In the ‘Blogging on Demand’ series you get to choose the topic. If you have a great idea you want the world to know about, feel free to contact me. Northern NSW GP and technophile Dr David Guest feels that one particular low-cost health-IT solution from New Zealand, called GP2GP, is worthy of more discussion and would make a big difference in Australia.

I admit it’s odd: Every time a new patient presents, the receptionist will see to it that a huge pile of paper notes ends up on my desk, often held together by paperclips or elastic bands.
I usually move the pile over to one side and look at it for a couple of days to see if the documents will disappear which, so far, hasn’t happened. Then, during a lunch break, I bite the bullet and trawl through the record, under while entering the data into the computer: allergies, medications, history, family history etc.

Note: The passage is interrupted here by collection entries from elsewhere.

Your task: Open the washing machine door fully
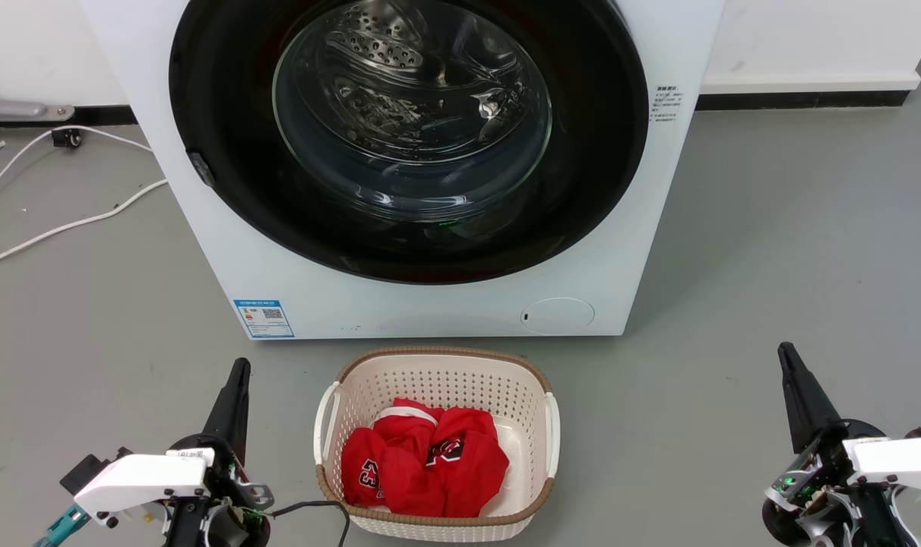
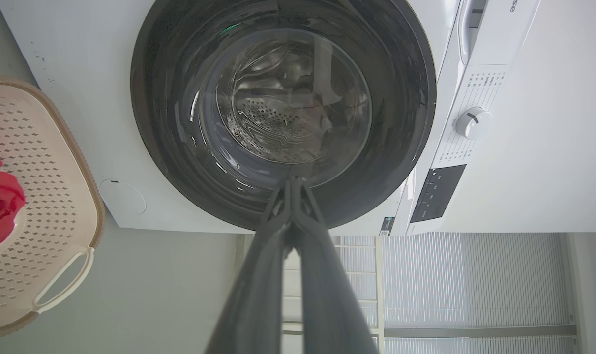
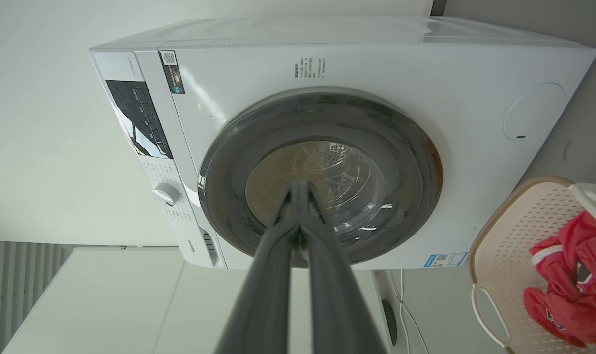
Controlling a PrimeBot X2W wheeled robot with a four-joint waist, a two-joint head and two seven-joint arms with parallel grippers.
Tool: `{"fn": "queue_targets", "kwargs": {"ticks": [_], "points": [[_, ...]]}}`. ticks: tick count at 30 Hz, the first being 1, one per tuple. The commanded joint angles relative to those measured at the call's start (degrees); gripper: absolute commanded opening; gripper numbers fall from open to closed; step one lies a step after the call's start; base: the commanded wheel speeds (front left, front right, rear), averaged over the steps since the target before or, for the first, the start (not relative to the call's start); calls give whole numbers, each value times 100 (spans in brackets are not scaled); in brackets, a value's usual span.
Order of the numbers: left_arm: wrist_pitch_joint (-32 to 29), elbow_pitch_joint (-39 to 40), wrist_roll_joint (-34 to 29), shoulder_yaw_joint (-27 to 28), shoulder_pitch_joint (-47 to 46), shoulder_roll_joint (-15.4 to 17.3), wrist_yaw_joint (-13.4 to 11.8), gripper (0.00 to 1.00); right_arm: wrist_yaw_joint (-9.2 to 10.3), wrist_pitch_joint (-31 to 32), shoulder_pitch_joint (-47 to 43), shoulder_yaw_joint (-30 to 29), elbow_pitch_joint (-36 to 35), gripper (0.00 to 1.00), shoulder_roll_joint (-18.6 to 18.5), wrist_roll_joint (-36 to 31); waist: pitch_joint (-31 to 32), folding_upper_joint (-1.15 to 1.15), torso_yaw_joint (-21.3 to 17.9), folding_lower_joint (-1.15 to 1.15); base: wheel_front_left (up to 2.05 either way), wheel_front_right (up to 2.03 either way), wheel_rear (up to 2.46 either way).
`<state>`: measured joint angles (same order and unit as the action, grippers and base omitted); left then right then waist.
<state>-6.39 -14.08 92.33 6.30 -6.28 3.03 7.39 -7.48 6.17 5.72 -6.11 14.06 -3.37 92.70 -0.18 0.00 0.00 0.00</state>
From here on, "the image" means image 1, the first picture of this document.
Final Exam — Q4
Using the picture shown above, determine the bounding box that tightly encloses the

Important documents are scanned and shredded. When a patient at any stage decides to leave the practice, the receptionist prints the record and faxes it to the next GP. When it’s a large record she will make sure it’s held firmly together by paperclips or an elastic band before it goes to the post office in a big envelope.
Getting computers to solve this problem for us is an issue in Australia, because our IT systems don’t communicate. But in New Zealand and the UK they have found a way to transfer health records electronically. It’s called e-mail. Well, not really, but there are similarities.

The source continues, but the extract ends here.